Archives mensuelles : avril 2017

Tempête

(sans filtre ! ) 

J’ai toujours été fascinée par la vigueur du vent soudain, les verts qui deviennent irradiants sur le gris sombre des nuages, les invraisemblable masses de ciel qui glissent follement vers l’est. Les rayons de lumière se frayent parfois un chemin dans ce chaos d’eau en suspension, l’odeur de terre et de bois se déploie soudain comme un appel et me poigne. Et quand claque la résonance du tonnerre dans mes os, compte l’écart avec les zébrures comme me l’avait enseigné mon père. 
Je revois son index rythmer les secondes sur le bord de la table de cuisine et m’expliquer la vitesse du son. Le papier peint éparpillait ses cerises au mur et j’avais dans mon allégresse fait chuter sans le vouloir ma jolie assiette au dessin naïf, celle avec le coq sur le tas de fumier comme un trésor. Drame d’enfance, parce qu’elle me parlait de la maison que nous avions quittée quelques mois plus tôt, celle où je suis revenue vivre il y a six ans presque, mais il n’y a plus de tas de fumier ni de biques à traire dans l’orangerie ni de canards de barbarie, et c’était long si vous saviez de ne pas savoir si j’y reviendrais vivre quand j’avais cinq ans, quand j’en avais vingt cinq.
Peut être est-ce grâce à lui que je n’en ai jamais eu peur, parce que j’en ai toujours été abritée, apprivoisée par ma capacité à égrener les secondes qui m’éloignaient de la foudre. 
Je devais avoir aussi cinq ans lors du premier orage qui m’a captée.  Je me souviens avoir contemplé, longtemps, seule, appuyée à la lucarne de l’escalier d’une maison de pierre sombre qui offrait à la vue un interminable moutonnement de vieux volcans.

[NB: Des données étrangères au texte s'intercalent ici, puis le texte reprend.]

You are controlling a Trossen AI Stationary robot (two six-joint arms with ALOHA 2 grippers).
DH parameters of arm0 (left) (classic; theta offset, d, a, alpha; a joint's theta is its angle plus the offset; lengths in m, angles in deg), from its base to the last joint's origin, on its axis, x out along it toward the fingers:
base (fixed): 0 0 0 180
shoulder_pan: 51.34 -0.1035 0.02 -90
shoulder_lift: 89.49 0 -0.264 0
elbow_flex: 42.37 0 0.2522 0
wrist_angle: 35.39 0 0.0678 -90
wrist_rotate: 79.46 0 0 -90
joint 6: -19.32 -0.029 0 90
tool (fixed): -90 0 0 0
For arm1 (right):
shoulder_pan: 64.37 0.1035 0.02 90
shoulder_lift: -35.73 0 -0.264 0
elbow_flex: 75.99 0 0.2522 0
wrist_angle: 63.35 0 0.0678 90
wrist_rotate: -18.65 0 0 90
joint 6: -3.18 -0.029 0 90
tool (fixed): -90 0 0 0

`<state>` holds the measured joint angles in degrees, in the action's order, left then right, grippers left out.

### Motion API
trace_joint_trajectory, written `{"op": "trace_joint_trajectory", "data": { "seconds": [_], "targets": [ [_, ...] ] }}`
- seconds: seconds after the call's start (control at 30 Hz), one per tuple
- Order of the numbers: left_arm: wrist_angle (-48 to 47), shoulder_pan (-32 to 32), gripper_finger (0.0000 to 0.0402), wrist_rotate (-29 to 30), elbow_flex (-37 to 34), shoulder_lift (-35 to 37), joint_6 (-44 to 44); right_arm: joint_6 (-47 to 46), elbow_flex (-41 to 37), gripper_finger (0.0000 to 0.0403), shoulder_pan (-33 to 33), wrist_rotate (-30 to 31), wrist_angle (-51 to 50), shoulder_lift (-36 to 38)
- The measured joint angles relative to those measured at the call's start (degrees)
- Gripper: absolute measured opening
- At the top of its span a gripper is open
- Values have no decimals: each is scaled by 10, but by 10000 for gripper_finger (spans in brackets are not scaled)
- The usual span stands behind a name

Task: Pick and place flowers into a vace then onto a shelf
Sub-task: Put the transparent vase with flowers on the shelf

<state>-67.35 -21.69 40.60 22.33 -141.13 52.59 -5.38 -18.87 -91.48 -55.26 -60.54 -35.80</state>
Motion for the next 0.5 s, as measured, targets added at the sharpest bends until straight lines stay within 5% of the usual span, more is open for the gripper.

Le soir est tombé peu à peu, mais les vastes éclairs jetaient encore sur les forêts des instants de jour blanc, et ça tournait sans fin et c’était beau mes aïeux. En contrebas les voix joyeuses d’adultes tout à leurs retrouvailles, la guitare de mon père sans doute et sa voix grave sur les paroles de Brassens ou de Brel. 


Je ne vis pas un orage depuis sans sentir un instant l’appui de fenêtre et l’atmosphère douillette et cet émerveillement de petite fille déjà contemplative qui m’a sauvée tant et tant même quand je croyais sombrer.